I mean, yeah, I get it. There's actually a little travelogue as a coda, because the authors felt bad that they'd written all this without really exploring the culture of Nauru today, so one of 'em stopped by for four weeks and wrote about how it was doing.

And how is it doing? Well, it's almost always been a nice place - it was called Pleasant Island by colonists; the remarkably non-violent native population of about a thousand was living happily off fish, pandanus and coconut and had very little worth exploiting until an Australian guy realised that a doorstopper rock from the island was actually made of guano-compounded phosphate, super-useful as a fertiliser to turn the deserts of his island nation into agricultural fields.

So the Ozzies and Brits and Kiwis came and plundered the hell out of Topside, the mountain of phosphate deposits in the centre of the island. But it wasn't until independence in the 1960s that the Nauruans began to demand a proper cut of this fortune, whereupon they became super-rich and super-fat on an imported diet of Spam. And with this embrace of capitalism and wealth there was a rapid loss of native culture too - no more of the Pacific idyll described by Time Magazine, instead everyone driving around in air-conditioned cars despite the fact that it'd take only four hours to walk around the whole island.

But the phosphate's running out - and it's the island's only resource.
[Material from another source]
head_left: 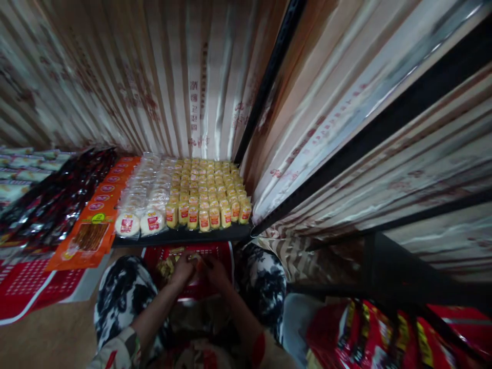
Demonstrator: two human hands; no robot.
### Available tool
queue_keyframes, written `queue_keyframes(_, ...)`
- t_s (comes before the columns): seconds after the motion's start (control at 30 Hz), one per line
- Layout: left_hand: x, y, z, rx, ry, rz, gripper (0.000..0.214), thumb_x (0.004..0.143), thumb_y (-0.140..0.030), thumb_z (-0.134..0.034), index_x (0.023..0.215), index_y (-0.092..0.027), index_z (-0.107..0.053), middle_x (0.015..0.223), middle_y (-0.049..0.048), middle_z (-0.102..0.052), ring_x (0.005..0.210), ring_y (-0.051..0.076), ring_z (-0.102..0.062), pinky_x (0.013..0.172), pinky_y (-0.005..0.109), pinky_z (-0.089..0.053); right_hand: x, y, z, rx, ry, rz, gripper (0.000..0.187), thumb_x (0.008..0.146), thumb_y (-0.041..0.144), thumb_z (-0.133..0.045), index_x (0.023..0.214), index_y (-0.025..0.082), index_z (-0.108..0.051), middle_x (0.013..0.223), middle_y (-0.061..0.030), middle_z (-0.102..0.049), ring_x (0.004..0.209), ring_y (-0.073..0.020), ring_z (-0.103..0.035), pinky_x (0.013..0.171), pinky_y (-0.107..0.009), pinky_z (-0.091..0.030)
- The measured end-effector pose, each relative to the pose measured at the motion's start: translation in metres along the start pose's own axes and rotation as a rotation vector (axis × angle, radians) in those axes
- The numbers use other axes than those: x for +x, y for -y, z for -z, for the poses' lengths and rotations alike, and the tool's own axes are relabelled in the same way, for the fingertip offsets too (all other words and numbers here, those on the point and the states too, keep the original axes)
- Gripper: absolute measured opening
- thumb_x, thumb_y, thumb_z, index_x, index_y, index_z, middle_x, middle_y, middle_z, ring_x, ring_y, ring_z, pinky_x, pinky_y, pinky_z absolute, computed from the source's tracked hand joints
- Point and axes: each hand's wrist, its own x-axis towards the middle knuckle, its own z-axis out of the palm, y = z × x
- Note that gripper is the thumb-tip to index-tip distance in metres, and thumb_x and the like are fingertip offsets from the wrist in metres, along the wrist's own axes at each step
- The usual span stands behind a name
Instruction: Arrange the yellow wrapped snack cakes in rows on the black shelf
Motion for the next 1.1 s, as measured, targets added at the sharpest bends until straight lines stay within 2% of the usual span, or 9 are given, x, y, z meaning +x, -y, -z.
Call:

They never tried focussing on making it renewable (seems it's possible: if they'd allowed certain areas to lie fallow during independence in 1966 they might have been able to allow the bird poop to replenish itself indefinitely). And after a series of bad investments - including a flop of a West End musical, as the authors never fail to remind us - this ship seems sunk.

Odd thing is, when McDaniel and his wife visited, he found the people were still pretty happy, thriving with their happy-go-lucky culture despite the oncoming tsunami of doom. The authors claimed this is representative of the human condition: we still live on in hope despite the obvious signs that we've cut the gravel from beneath our feet and the big Malthusian end is nigh. But seriously, I thought, if the people are happy, can't you consider that there might be something a little off about your gloomy thesis?

Then I remembered: I actually met a Nauruan girl myself in Makassar, Sulawesi, last year, and she agreed - the whole island's full of unemployed young people, angry and confused at the future of prosperity they've been denied. This book was published in 2000: a dozen years later, the collapse has happened sure enough.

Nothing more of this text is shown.